Work to be completed = Go through the material underneath and show every line where the string "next" occurs.

Extracted data =

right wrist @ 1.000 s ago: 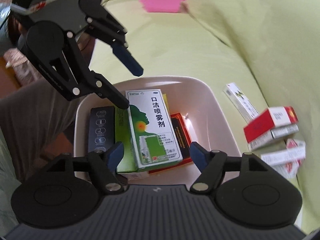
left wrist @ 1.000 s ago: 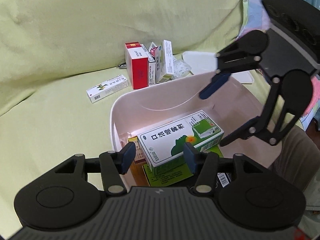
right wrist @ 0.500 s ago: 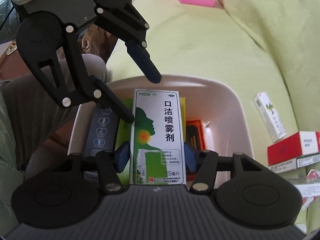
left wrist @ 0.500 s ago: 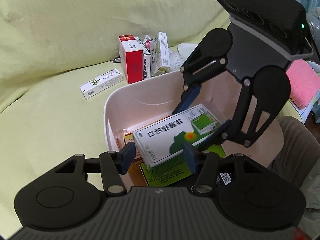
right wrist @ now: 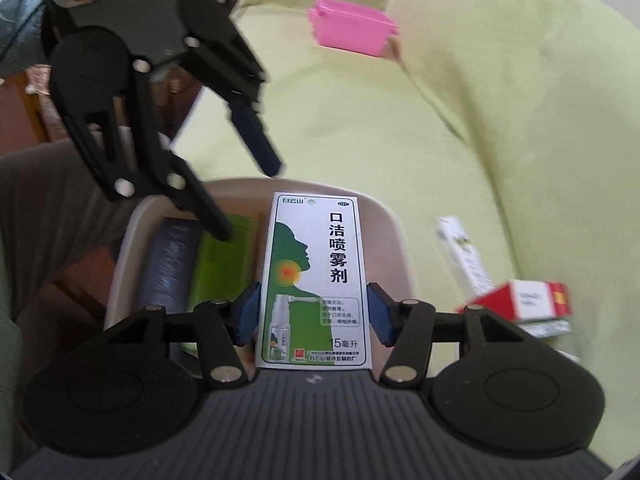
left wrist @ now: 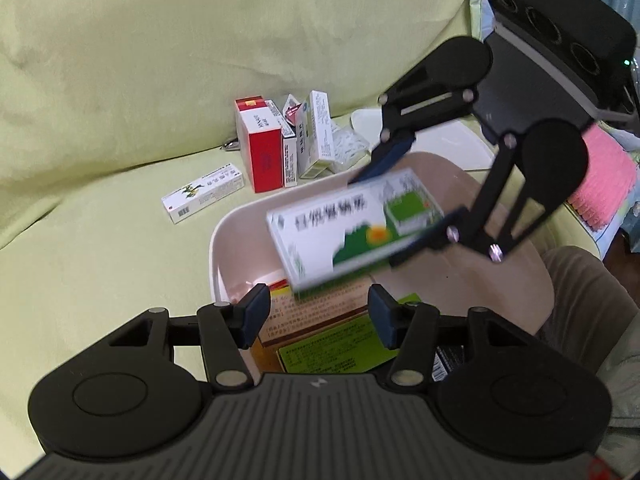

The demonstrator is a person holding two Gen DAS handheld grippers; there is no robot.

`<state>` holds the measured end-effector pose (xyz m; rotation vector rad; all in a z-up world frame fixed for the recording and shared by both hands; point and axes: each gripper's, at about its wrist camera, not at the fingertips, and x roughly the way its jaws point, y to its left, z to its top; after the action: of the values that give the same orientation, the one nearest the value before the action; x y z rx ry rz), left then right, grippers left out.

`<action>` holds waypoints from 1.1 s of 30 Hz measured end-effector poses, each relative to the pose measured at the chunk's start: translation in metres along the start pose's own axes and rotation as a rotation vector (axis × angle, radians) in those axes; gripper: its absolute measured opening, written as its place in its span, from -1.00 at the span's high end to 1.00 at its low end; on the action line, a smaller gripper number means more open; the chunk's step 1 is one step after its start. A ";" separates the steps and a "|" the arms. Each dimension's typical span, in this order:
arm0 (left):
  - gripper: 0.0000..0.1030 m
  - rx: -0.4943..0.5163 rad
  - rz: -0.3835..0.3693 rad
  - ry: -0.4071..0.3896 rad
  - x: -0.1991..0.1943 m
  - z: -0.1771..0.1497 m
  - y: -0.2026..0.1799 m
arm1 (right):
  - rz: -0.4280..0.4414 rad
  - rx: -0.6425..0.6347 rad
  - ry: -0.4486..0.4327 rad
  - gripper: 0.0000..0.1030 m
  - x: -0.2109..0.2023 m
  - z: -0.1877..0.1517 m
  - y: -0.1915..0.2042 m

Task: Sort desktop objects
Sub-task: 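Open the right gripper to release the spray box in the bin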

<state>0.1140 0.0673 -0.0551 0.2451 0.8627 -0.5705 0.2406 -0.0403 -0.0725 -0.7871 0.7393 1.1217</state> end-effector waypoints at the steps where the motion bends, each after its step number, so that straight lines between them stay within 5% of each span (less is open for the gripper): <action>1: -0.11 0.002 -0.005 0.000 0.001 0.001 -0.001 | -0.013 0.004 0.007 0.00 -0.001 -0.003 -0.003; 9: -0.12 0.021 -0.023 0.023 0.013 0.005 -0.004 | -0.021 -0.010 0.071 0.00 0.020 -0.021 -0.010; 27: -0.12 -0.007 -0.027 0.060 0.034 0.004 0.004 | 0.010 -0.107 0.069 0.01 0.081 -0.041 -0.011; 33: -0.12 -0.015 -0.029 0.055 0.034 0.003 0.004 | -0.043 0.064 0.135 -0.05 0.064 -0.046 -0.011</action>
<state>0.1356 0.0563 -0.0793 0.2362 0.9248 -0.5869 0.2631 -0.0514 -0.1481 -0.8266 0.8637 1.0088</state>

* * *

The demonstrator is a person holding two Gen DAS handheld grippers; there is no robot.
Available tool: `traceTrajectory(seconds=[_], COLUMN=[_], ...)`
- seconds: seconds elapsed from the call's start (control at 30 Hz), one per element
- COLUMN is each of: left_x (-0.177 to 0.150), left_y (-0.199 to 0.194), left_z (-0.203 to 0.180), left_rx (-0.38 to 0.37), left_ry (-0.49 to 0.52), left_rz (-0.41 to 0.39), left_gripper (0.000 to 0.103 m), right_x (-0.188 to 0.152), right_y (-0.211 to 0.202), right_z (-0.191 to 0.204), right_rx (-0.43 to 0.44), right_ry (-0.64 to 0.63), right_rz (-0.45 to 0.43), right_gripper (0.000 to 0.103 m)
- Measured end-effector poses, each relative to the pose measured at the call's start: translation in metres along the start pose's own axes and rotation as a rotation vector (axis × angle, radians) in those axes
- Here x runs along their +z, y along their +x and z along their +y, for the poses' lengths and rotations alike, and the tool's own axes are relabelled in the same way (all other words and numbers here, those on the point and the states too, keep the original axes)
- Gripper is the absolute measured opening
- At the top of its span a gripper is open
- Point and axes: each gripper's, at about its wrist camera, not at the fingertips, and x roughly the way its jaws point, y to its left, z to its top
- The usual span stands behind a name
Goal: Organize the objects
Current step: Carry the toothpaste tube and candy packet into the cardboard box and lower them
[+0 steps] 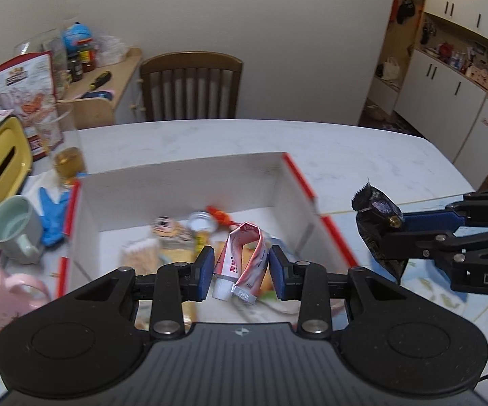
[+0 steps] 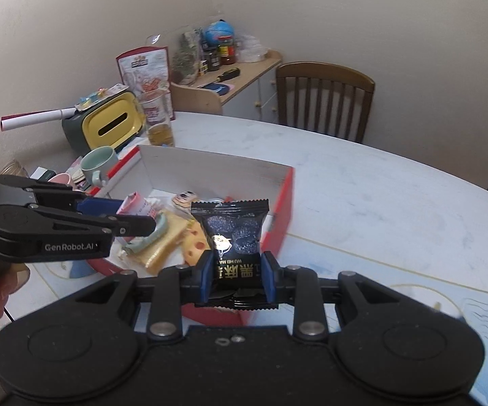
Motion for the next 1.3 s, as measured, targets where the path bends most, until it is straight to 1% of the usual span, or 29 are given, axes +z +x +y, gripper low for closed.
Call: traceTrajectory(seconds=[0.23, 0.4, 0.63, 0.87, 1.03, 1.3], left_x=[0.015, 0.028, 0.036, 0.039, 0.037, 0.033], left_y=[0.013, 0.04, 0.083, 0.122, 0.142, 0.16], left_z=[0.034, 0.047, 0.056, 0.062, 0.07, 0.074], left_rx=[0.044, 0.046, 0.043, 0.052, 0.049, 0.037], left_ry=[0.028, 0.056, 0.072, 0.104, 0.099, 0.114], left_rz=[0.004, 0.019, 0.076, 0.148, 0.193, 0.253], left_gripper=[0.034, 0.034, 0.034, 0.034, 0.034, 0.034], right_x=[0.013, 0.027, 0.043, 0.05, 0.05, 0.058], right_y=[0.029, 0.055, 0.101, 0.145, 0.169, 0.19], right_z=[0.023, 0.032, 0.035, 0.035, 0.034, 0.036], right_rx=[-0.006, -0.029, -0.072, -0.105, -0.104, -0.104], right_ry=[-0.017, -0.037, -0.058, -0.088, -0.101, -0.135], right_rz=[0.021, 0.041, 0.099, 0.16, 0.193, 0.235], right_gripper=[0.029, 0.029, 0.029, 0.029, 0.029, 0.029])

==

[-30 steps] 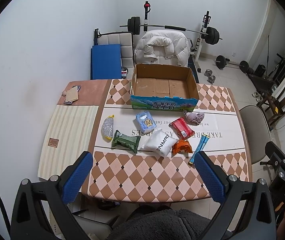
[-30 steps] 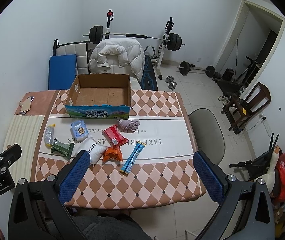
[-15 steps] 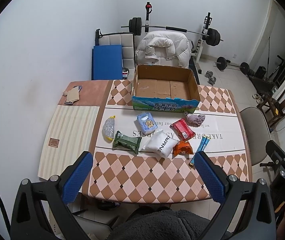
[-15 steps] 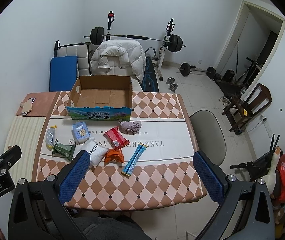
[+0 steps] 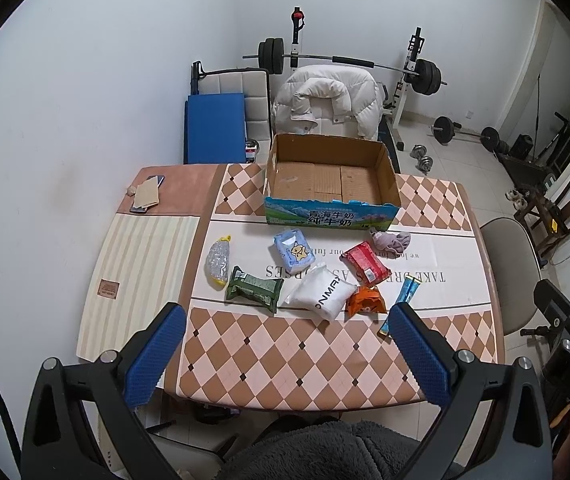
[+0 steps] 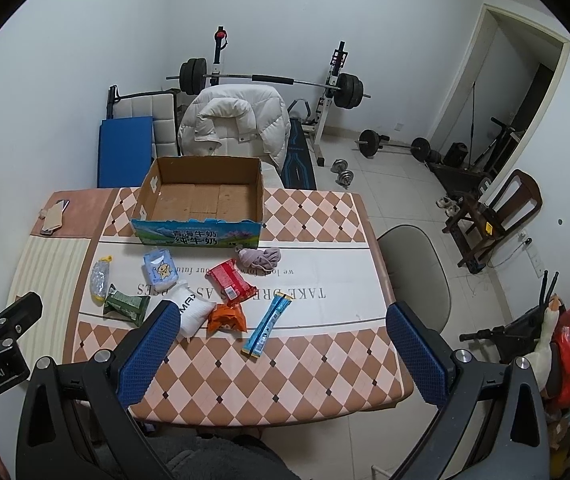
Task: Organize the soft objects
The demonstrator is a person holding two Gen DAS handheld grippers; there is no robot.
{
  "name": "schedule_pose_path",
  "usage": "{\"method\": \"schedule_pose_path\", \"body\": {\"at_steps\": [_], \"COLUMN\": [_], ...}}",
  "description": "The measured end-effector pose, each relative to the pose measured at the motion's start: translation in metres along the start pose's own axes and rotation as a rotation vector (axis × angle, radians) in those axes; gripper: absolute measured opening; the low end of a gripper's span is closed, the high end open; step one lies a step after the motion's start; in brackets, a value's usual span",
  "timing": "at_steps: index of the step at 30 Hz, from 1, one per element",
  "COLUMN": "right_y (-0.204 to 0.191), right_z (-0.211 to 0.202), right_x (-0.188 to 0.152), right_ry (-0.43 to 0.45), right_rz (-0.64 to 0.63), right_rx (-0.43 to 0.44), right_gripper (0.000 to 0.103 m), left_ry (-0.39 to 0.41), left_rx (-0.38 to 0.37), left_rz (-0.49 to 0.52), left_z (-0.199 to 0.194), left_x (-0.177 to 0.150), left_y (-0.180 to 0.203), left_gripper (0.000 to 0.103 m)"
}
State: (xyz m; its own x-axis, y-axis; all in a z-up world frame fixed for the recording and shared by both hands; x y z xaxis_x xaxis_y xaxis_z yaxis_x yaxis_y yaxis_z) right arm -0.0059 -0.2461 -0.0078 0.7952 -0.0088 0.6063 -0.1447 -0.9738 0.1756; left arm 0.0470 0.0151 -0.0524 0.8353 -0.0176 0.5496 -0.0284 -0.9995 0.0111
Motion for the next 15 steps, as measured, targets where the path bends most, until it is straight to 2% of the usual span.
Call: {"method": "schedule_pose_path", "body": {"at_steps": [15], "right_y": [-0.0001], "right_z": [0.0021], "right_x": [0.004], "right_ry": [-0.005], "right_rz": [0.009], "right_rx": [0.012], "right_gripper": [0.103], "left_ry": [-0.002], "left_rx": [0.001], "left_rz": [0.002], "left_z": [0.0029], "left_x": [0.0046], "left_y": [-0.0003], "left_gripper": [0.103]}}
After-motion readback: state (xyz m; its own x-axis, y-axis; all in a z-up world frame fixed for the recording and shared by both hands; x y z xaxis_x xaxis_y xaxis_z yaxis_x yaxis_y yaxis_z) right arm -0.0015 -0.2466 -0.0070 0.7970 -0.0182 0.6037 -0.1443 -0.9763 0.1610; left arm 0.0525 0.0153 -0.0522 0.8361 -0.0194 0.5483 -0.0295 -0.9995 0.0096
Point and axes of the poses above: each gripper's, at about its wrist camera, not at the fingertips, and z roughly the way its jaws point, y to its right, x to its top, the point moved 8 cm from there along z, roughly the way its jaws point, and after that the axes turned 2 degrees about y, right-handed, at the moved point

Result =
Motion for the next 1.3 s, as measured, targets where the path bends most, until it is straight to 1% of the usual span, or 29 are given, axes +z +x +y, gripper low for closed.
Motion for the next 15 steps, as measured, targets where the path bends most, until it is straight to 2% of the usual span.

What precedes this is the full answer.